One of the key use cases for Cloud services is to adopt AI and apply it to a myriad of business and industry scenarios.
As you might imagine it’s a highly fertile field of technology innovation – All the major Cloud vendors like AWS, Google and Azure have launched rich portfolios of AI services, which organizations can utilize to build powerful new applications.
For example Azure offers a suite of AI capabilities, where you can access high-quality vision, speech, language, and decision-making AI models through simple API calls, and create your own machine learning models using an AI supercomputing infrastructure.
Scottish AI Experts
In their webinar ‘Artificial Intelligence: The Changing Business Landscape‘ Pulsion explore how Scottish businesses might benefit from the technology, by looking at What GPT Can Do for Your Business.
Managing Director John McGuire and Graduate AI/ML Engineer John McGuire Jnr, discussed the impact AI is having on businesses and examples of the work Pulsion is completing with AI. They were joined by special guest Elizabeth Jarvis Managing Director of OneSearch to discuss the AI they have implemented and its impact on their work.
How one specific industry, tourism, might do this was reviewed in a webinar from the Edinburgh Tourism Action Group, hosted by Traveltech Scotland, where they shared how ChatGPT can streamline customer service and provide personalised travel recommendations.
Some believe the technology even has the potential for profound social transformation.
In this Herald article Kevin McKenna interviews Margaret Totten of Glasgow-based Akari Solutions, where she describes how it could tackle long intractable issues of inequality and inequity in Scotland, helping bridge the digital divide for the nation’s poorer communities and empowering them with greater access to knowledge and learning tools.
Scotland’s AI Legacy
Scotland has tremendous potential to punch above their weight in what is now the world’s largest tech growth trend, by standing on the shoulders of the giants who have built the intellectual foundations for the sector.
In their engaging article the Bayes Centre, the University of Edinburgh’s Innovation Hub for Data Science and AI, explores the University’s history of 60 years of computer science and AI. In 1963, when Harold Wilson called for a new Britain forged in the ‘white heat’ of technology, Professor Michie was assembling Europe’s first AI research hub in the University’s Hope Park Square.
His obsession with the idea that machines could learn was sparked during his time at Bletchley Park, following many discussions and chess games with his colleague and friend, the late Alan Turing.
Six decades after computer science and AI were established at Edinburgh, the School of Informatics is now the largest research and teaching establishment of its kind in the UK and is a worldwide center of expertise.
Nurturing Adoption: Supporting Growth of Early-Stage AI Businesses in Scotland
So the key question is what more can Scotland be doing to foster innovation and cultivate more startup businesses in this hyper-scale growth market? This question is explored in this video, which shares a talk from the Scottish AI Summit, addressing how best we can support the commercialization of AI technologies to meet real-world needs.
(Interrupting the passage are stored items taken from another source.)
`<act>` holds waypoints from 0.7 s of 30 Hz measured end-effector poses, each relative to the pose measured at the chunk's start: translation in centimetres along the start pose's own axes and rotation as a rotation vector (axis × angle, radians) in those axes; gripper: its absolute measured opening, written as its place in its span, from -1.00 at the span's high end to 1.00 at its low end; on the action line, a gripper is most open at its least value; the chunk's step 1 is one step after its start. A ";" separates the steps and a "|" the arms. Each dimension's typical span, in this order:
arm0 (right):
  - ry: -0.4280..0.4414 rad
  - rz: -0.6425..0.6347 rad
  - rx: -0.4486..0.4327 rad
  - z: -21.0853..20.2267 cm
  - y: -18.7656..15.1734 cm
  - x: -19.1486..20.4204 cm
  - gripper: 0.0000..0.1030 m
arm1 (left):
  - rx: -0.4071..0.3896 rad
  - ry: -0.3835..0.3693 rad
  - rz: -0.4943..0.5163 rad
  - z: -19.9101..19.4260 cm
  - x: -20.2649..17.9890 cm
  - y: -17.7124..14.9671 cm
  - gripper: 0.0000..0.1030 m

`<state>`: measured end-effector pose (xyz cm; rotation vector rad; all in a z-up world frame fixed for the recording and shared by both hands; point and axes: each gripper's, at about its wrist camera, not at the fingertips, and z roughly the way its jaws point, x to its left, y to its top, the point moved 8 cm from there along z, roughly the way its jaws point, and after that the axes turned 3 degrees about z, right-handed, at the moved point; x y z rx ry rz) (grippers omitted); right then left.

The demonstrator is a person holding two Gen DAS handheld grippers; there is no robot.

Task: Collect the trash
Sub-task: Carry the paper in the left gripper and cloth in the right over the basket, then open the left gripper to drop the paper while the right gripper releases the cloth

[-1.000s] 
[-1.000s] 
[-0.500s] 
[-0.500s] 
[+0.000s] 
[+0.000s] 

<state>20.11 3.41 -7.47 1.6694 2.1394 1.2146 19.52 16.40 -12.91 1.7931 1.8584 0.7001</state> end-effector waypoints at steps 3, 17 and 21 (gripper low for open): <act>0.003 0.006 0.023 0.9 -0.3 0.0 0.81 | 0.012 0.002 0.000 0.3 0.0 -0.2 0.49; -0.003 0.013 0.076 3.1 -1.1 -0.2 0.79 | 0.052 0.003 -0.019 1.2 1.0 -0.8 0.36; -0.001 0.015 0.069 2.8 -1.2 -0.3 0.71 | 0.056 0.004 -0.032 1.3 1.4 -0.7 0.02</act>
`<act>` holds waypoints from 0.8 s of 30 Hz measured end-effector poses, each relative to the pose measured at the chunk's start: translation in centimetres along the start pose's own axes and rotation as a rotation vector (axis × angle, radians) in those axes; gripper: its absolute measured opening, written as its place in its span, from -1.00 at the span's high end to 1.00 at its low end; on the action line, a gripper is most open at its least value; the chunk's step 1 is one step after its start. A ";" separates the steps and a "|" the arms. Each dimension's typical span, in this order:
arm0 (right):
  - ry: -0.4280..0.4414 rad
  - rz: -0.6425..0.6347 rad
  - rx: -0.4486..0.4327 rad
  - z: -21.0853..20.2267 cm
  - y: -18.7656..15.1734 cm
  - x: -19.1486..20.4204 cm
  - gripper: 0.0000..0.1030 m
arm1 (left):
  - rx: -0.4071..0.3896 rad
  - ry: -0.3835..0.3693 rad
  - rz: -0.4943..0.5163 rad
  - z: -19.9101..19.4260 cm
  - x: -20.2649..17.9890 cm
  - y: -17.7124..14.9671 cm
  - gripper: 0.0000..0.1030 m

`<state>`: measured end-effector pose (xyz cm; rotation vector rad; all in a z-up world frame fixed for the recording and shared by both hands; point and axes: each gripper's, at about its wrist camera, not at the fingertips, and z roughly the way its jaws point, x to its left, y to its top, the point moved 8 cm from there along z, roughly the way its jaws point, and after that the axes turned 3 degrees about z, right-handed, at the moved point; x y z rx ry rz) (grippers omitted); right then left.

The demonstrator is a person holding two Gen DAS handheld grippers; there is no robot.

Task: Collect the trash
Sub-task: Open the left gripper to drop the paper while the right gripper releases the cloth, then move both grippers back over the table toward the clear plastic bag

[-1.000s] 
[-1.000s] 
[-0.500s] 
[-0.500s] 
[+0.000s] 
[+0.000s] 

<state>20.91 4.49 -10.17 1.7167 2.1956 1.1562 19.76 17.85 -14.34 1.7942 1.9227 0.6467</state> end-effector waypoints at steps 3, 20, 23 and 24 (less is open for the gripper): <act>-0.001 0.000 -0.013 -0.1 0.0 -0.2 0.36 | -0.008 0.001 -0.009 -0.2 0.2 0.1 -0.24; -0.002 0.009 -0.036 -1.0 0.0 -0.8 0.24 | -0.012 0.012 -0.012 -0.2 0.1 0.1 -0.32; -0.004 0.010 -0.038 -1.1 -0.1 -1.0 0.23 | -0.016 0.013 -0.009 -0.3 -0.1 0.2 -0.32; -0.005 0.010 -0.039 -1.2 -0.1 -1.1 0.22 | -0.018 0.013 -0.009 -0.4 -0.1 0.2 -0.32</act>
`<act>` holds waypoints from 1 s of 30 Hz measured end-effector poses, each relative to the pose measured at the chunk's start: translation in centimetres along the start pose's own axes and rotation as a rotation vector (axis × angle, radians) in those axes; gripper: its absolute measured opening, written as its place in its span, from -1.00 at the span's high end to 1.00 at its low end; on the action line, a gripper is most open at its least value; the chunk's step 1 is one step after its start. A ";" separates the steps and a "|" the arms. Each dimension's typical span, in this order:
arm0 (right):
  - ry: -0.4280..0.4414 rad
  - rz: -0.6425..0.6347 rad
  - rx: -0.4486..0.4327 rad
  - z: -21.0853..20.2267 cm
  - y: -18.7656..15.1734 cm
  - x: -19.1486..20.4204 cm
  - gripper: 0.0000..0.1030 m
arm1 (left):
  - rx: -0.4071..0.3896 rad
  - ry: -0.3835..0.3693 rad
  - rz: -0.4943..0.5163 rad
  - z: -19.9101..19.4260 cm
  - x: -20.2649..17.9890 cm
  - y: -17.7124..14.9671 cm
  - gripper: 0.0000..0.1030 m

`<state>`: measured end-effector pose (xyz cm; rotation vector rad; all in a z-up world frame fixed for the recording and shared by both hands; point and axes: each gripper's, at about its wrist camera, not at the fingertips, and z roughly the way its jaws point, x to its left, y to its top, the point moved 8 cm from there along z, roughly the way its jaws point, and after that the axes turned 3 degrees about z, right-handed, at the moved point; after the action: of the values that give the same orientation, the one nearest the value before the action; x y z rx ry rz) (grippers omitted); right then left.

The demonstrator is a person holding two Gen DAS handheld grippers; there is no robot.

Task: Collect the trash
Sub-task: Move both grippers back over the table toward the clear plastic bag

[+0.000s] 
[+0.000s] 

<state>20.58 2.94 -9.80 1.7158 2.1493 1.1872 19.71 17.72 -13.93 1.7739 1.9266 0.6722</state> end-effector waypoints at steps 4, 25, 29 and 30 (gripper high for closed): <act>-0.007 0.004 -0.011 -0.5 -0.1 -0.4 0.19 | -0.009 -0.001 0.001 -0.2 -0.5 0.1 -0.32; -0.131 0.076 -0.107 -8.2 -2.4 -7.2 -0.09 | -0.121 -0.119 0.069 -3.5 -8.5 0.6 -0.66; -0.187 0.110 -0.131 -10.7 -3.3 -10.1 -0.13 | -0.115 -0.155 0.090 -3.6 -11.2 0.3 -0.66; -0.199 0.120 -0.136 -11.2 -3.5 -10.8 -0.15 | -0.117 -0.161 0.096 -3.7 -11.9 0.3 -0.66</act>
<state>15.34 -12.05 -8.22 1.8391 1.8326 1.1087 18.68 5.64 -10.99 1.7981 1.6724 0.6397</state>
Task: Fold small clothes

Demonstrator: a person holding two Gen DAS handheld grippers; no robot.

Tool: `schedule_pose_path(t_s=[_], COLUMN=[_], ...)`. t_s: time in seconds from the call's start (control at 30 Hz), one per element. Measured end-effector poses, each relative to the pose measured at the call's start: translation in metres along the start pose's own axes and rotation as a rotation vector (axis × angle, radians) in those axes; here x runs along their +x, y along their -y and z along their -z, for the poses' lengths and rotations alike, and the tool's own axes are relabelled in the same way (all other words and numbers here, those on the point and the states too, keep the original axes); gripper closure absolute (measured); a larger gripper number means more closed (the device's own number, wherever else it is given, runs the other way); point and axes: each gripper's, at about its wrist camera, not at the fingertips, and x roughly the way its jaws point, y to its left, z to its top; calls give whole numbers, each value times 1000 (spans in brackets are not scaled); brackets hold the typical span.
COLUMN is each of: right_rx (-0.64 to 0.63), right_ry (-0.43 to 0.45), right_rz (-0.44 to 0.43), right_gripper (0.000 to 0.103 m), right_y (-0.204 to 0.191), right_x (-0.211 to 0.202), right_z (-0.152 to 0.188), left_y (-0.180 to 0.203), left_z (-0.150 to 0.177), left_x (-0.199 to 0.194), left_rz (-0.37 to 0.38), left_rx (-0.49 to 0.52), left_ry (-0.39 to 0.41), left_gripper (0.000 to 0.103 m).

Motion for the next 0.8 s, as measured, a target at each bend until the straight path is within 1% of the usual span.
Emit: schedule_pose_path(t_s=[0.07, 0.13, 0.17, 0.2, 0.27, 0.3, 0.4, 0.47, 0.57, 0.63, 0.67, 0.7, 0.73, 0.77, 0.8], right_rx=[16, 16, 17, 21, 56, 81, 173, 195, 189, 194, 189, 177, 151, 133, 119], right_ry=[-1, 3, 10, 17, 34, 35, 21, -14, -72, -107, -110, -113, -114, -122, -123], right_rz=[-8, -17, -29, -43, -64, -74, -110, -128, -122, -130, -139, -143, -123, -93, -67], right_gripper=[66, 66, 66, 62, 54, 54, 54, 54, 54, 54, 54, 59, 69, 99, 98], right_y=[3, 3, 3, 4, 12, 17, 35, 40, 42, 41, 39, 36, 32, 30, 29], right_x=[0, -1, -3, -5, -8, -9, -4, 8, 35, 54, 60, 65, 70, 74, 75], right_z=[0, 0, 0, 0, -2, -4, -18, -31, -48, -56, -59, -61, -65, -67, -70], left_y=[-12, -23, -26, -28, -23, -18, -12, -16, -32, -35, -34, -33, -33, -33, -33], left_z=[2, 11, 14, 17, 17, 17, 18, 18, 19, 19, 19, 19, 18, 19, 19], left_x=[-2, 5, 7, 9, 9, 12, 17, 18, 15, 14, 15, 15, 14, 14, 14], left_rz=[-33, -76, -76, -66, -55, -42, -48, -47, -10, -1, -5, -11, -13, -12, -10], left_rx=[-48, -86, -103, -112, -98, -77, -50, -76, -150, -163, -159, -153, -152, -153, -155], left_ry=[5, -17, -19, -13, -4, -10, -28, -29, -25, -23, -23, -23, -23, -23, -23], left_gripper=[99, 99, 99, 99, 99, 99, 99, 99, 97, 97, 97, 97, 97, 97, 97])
The University of Edinburgh has programmes to nurture data-driven entrepreneurs at different stages on their journey from the seed of an idea to scaling globally. As well as supporting both technology transfer from academic research and home grown businesses, the University is also attracting high growth global AI start-ups.
In this panel session, Katy Guthrie and Laura Bernal from the University’s Data-Driven Entrepreneurship programme are joined by founders of some the companies they have supported, across different sectors including MedTech and ClimateTech.
The discussion focuses on the opportunities and challenges for companies using AI, how scaling AI driven business can benefit the people of Scotland and the world and what can be done to stimulate activity and address issues.